Shane Black steps into the director's chair for “Iron Man 3,” and gives the superhero action series a dose of buddy-cop action. Black, who wrote the first “Lethal Weapon” and previously directed star Robert Downey Jr. in “Kiss Kiss, Bang Bang,” brings a little more action and grit to the proceedings.
The story begins in 1999, as party-hearty genius Tony Stark (Downey) prepares to ring in Y2K at a science conference with botanist Maya Hansen (Rebecca Hall). They're interrupted by the incredibly nerdy Aldrich Killian (Guy Pearce), who has a proposal for them both involving his new science think-tank. Stark blows him off, an event he doesn't think will have any particular repercussions.
But 14 years later, again during the holiday season, Killian is back at Stark Enterprises, pitching a new technology to Pepper Potts (Gwyneth Paltrow). Extremis can “hack into the hard drive of any living organism,” Killian says, but Pepper finds it too ethically questionable for Stark Enterprises.

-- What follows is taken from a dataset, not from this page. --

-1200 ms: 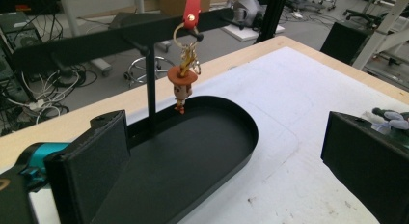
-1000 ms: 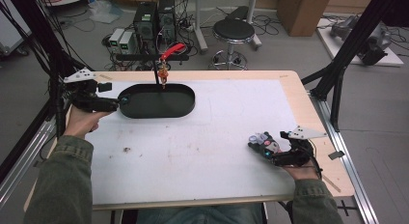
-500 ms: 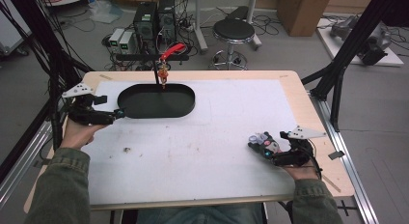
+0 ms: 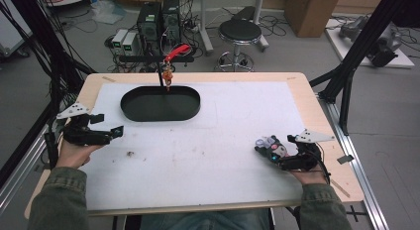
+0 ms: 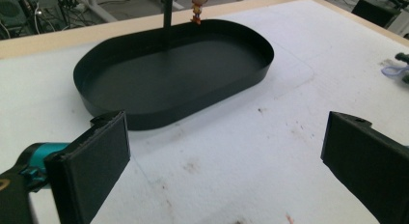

Meanwhile, on the world stage, the Mandarin (Ben Kingsley) is claiming credit for fatal explosions, and threatening the U.S. president. When Stark security chief Happy Hogan (Jon Favreau) is caught in one of the explosions, Tony calls out the Mandarin, whose videos and mannerisms reflect some of America's darkest fears of the past decade. James Rhodes (Don Cheadle) is on the case for the president, as well, using the newly repainted War Machine armor as Iron Patriot.
All of these disparate threads interweave as Tony is defeated and downtrodden, and must rebuild his suit. However, his enemies won't wait, so Tony must use his own mind and strength to overcome his foes. A good note struck by Black throughout is how the events of the past year have had their effect on Tony — meeting gods, aliens and timelost heroes have shaken him, and at times the ever-cocky Tony Stark can barely deal with his own anxieties. In the film's middle section, as Tony tracks down information on an explosion in Tennessee, he's aided by a precocious young man named Harley (Ty Keener). The interaction between Tony and Harley makes for some of the film's more fun moments.
Pepper gets more to do in this sequel, which is good for the character. And Stark and Rhodes have some nice team-up sequences, especially in the film's final showdown. Black isn't afraid to tweak characters and settings from their comic-book origins, making for some surprises throughout. Overall, it's a strong showing from Marvel as it kicks off its Phase II of cinematic development.